Enzyme reaction speed is accelerated with the raising of substrate proPAO concentration.However, the proPAO of high concentration will cause substrate Space length it is excessively close, lead to higher proPAO background response.Therefore the proPAO concentration for selecting reaction rate relatively high for Detect the final concentration of reaction.Other substrate (L-Phe, HRP, TOOS and 4-AAT) concentration and pH value in reaction are carried out respectively simultaneously Optimization, so that reaction system has maximum absorbance rate of change.
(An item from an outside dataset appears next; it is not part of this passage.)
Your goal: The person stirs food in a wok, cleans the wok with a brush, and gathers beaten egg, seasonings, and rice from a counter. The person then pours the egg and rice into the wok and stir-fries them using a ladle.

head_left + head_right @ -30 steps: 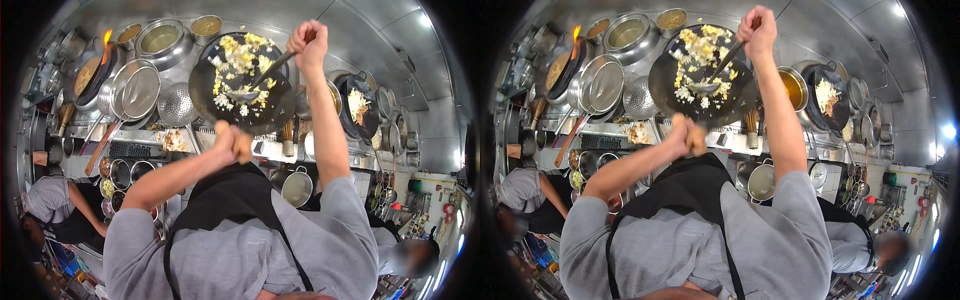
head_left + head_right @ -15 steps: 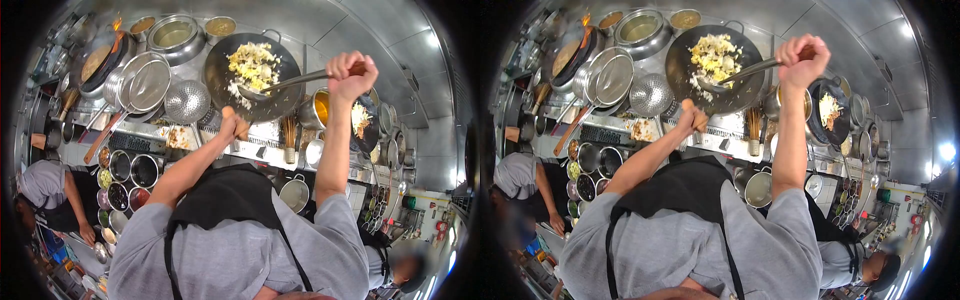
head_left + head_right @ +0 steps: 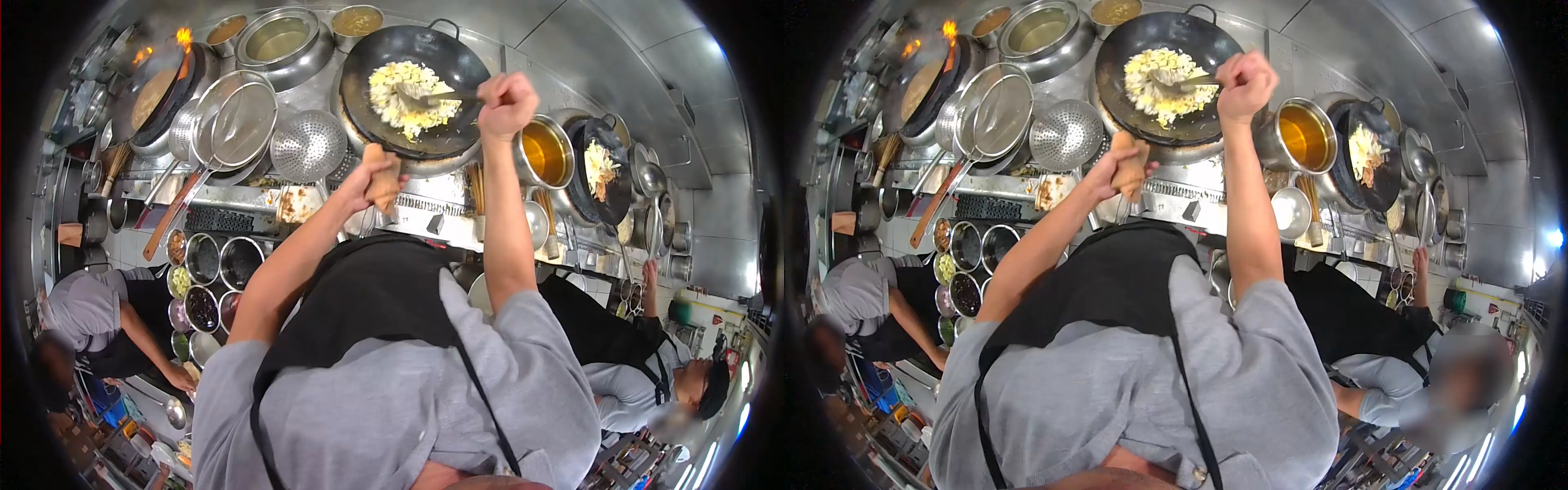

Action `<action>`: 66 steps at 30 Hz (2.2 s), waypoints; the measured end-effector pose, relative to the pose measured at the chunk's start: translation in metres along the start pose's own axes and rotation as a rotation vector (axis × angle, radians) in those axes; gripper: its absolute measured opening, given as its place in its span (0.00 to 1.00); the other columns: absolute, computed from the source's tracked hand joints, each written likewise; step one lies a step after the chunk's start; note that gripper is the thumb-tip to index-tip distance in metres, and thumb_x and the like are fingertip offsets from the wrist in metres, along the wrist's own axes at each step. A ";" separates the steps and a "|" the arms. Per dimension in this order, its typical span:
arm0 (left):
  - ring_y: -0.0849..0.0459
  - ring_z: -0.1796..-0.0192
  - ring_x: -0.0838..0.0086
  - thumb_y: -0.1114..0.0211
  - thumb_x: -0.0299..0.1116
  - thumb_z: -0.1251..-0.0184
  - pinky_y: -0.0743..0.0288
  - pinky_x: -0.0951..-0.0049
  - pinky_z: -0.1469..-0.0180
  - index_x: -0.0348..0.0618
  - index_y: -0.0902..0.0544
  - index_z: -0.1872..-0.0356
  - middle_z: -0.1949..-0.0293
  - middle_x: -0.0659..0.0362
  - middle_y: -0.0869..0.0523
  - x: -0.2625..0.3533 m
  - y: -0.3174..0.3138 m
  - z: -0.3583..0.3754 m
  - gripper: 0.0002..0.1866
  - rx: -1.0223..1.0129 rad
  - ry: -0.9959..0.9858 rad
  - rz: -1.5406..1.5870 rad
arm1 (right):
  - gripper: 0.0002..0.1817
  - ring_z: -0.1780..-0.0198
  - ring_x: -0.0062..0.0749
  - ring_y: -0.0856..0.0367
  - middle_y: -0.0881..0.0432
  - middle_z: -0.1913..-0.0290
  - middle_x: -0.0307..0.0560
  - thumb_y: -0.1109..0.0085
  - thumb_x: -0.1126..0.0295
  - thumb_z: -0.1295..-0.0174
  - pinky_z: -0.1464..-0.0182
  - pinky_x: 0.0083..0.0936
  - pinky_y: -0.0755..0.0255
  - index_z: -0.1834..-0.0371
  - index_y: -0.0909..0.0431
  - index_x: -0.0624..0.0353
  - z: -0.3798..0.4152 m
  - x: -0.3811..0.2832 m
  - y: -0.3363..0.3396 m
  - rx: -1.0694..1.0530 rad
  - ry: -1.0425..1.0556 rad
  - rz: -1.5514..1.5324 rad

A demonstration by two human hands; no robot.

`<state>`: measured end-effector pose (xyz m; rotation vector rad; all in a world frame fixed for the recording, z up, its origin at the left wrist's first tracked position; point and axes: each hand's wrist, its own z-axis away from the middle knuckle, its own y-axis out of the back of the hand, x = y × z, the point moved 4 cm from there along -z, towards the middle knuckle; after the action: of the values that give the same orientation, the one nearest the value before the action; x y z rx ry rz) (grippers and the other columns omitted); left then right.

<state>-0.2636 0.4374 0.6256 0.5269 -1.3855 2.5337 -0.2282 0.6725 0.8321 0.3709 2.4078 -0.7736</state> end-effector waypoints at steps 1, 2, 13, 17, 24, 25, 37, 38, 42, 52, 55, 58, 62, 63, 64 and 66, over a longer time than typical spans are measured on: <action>0.14 0.57 0.64 0.39 0.36 0.28 0.15 0.62 0.55 0.41 0.30 0.42 0.53 0.48 0.14 0.006 0.000 0.008 0.19 -0.019 -0.023 -0.067 | 0.19 0.86 0.26 0.41 0.37 0.88 0.41 0.54 0.61 0.38 0.81 0.26 0.42 0.83 0.34 0.60 -0.016 -0.015 -0.007 -0.012 -0.010 0.010; 0.14 0.56 0.64 0.39 0.34 0.28 0.15 0.61 0.54 0.40 0.30 0.42 0.52 0.47 0.13 0.005 -0.002 0.019 0.19 -0.036 -0.031 -0.126 | 0.19 0.85 0.27 0.40 0.37 0.88 0.40 0.55 0.60 0.37 0.80 0.27 0.41 0.83 0.35 0.59 -0.027 -0.043 -0.020 -0.016 -0.032 0.030; 0.20 0.41 0.48 0.34 0.31 0.42 0.26 0.55 0.42 0.46 0.26 0.45 0.43 0.49 0.18 0.030 -0.042 0.014 0.22 0.201 -0.992 -1.511 | 0.17 0.83 0.25 0.34 0.30 0.84 0.43 0.53 0.64 0.39 0.79 0.23 0.41 0.84 0.31 0.60 -0.043 -0.055 -0.017 -0.239 -0.007 0.272; 0.21 0.45 0.47 0.36 0.34 0.39 0.28 0.49 0.49 0.44 0.31 0.55 0.50 0.47 0.18 0.035 -0.038 -0.014 0.16 0.237 -0.589 -1.649 | 0.20 0.87 0.24 0.44 0.38 0.90 0.39 0.59 0.61 0.35 0.82 0.24 0.47 0.85 0.39 0.55 -0.013 -0.061 0.020 0.068 0.138 0.183; 0.18 0.51 0.44 0.37 0.34 0.40 0.27 0.46 0.54 0.46 0.31 0.55 0.59 0.47 0.15 0.043 -0.042 -0.017 0.15 0.286 -0.580 -1.709 | 0.20 0.87 0.24 0.44 0.39 0.90 0.40 0.54 0.59 0.37 0.82 0.25 0.45 0.83 0.37 0.59 -0.044 -0.055 -0.010 0.115 0.070 0.074; 0.18 0.50 0.45 0.38 0.32 0.41 0.27 0.45 0.53 0.47 0.31 0.55 0.57 0.48 0.15 0.041 -0.042 -0.018 0.15 0.304 -0.553 -1.720 | 0.20 0.87 0.24 0.43 0.39 0.89 0.41 0.54 0.59 0.37 0.82 0.25 0.44 0.83 0.37 0.59 -0.036 -0.050 -0.018 0.084 0.152 0.099; 0.13 0.61 0.68 0.38 0.25 0.37 0.14 0.65 0.60 0.41 0.27 0.45 0.59 0.54 0.18 -0.003 0.021 0.062 0.19 0.305 -0.339 -0.171 | 0.13 0.85 0.19 0.45 0.38 0.86 0.35 0.54 0.78 0.35 0.82 0.23 0.47 0.79 0.39 0.53 -0.021 -0.099 0.014 -0.138 -0.102 0.009; 0.13 0.61 0.67 0.37 0.27 0.36 0.14 0.64 0.61 0.40 0.27 0.45 0.59 0.54 0.18 -0.011 0.023 0.061 0.18 0.356 -0.277 -0.139 | 0.13 0.84 0.19 0.43 0.37 0.85 0.36 0.54 0.78 0.35 0.82 0.23 0.45 0.78 0.38 0.54 -0.008 -0.073 0.031 0.037 -0.072 0.079; 0.12 0.56 0.65 0.43 0.45 0.25 0.15 0.62 0.55 0.41 0.26 0.45 0.54 0.54 0.16 0.001 0.026 -0.007 0.19 0.295 -0.120 -0.094 | 0.15 0.85 0.20 0.39 0.35 0.84 0.36 0.53 0.79 0.35 0.82 0.24 0.40 0.81 0.38 0.54 0.038 -0.038 -0.041 0.349 -0.030 0.093; 0.12 0.59 0.55 0.48 0.31 0.30 0.17 0.48 0.56 0.34 0.28 0.53 0.57 0.48 0.16 -0.014 0.030 -0.157 0.12 0.515 -0.134 0.145 | 0.14 0.83 0.19 0.39 0.34 0.84 0.36 0.48 0.84 0.42 0.78 0.21 0.42 0.82 0.36 0.57 -0.017 -0.055 -0.056 0.077 -0.204 0.157; 0.13 0.57 0.55 0.51 0.33 0.29 0.19 0.46 0.53 0.37 0.27 0.54 0.57 0.49 0.16 -0.041 0.034 -0.149 0.11 0.509 -0.095 0.143 | 0.10 0.85 0.18 0.41 0.33 0.83 0.38 0.49 0.83 0.44 0.81 0.22 0.45 0.81 0.33 0.60 -0.003 -0.052 -0.035 0.053 -0.250 0.193; 0.15 0.54 0.55 0.51 0.34 0.28 0.21 0.46 0.50 0.38 0.25 0.55 0.54 0.49 0.16 -0.018 -0.080 -0.018 0.11 0.526 0.089 0.215 | 0.07 0.85 0.18 0.40 0.32 0.83 0.39 0.51 0.81 0.43 0.82 0.22 0.44 0.78 0.31 0.62 -0.028 -0.053 -0.005 0.147 -0.268 0.135; 0.15 0.56 0.59 0.47 0.33 0.30 0.20 0.52 0.50 0.39 0.24 0.56 0.57 0.52 0.17 -0.008 -0.060 -0.016 0.10 0.427 0.030 0.148 | 0.06 0.82 0.19 0.36 0.32 0.83 0.39 0.49 0.83 0.44 0.80 0.21 0.42 0.76 0.30 0.62 -0.020 -0.081 -0.041 0.022 -0.234 0.023; 0.15 0.57 0.60 0.46 0.32 0.31 0.20 0.54 0.50 0.39 0.24 0.56 0.58 0.53 0.17 -0.023 -0.031 -0.027 0.09 0.394 -0.070 0.091 | 0.07 0.82 0.19 0.35 0.32 0.82 0.39 0.49 0.83 0.44 0.80 0.21 0.42 0.77 0.31 0.63 0.000 -0.064 -0.053 0.081 -0.203 0.099; 0.15 0.57 0.61 0.45 0.32 0.32 0.19 0.56 0.50 0.40 0.24 0.56 0.60 0.53 0.18 -0.041 0.000 -0.038 0.09 0.358 -0.168 0.032 | 0.07 0.81 0.19 0.35 0.32 0.82 0.39 0.48 0.84 0.45 0.80 0.21 0.43 0.78 0.31 0.63 0.016 -0.054 -0.052 0.142 -0.169 0.178; 0.15 0.58 0.63 0.43 0.28 0.37 0.18 0.57 0.50 0.41 0.25 0.62 0.62 0.53 0.18 -0.078 0.072 -0.066 0.05 0.230 -0.256 0.012 | 0.10 0.79 0.19 0.33 0.31 0.81 0.38 0.46 0.85 0.46 0.77 0.20 0.41 0.80 0.33 0.64 0.020 -0.046 -0.048 -0.164 -0.015 0.224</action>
<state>-0.2309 0.4537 0.5054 0.9154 -1.1771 2.7292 -0.2030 0.6186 0.8670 0.5546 2.3445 -0.4749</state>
3. the detection of clinical samples

Using the anticoagulant plasma specimen of clinical sodium citrate, enough calcium ion (CaCl are supplemented in the reaction system₂) and Tissue factor (Tissue Factor, TF) is sufficiently to activate the prothrombin a in test plasma.For the fibre in removal sample Fibrillarin original pre-processes sample to prevent sample from solidifying, using streptokinase (Streptokinase, SK) with fibre therein of degrading Fibrillarin, then processed sample is detected, it can prevent reaction system from solidifying.

B. factor Xa

In human body blood coagulation system, factor Xa is located at the upstream of prothrombin a, and it is intermediate to pass through selection in the present invention Proenzyme increases step activation of zymogen reaction to amplify the concentration signal of Xa factor.It has been specifically chosen from streptococcus lactis NisP enzyme proenzyme (the Nisin leader peptide-processing serine of (Streptococcus lactis) Protease proenzyme, proNisP).The proNisp gene order of full genome synthesis recombination, in the leader peptide of the proenzyme The specific recognition sequence IEGR (SEQ ID NO:17) of Xa factor is added between sequence and catalytic subunit.Then three pairs are designed to draw Specific recognition sequence ASPRI (the SEQ ID of two NisP is added by Overlap extension PCR at the activation site of proPAO for object NO:67)。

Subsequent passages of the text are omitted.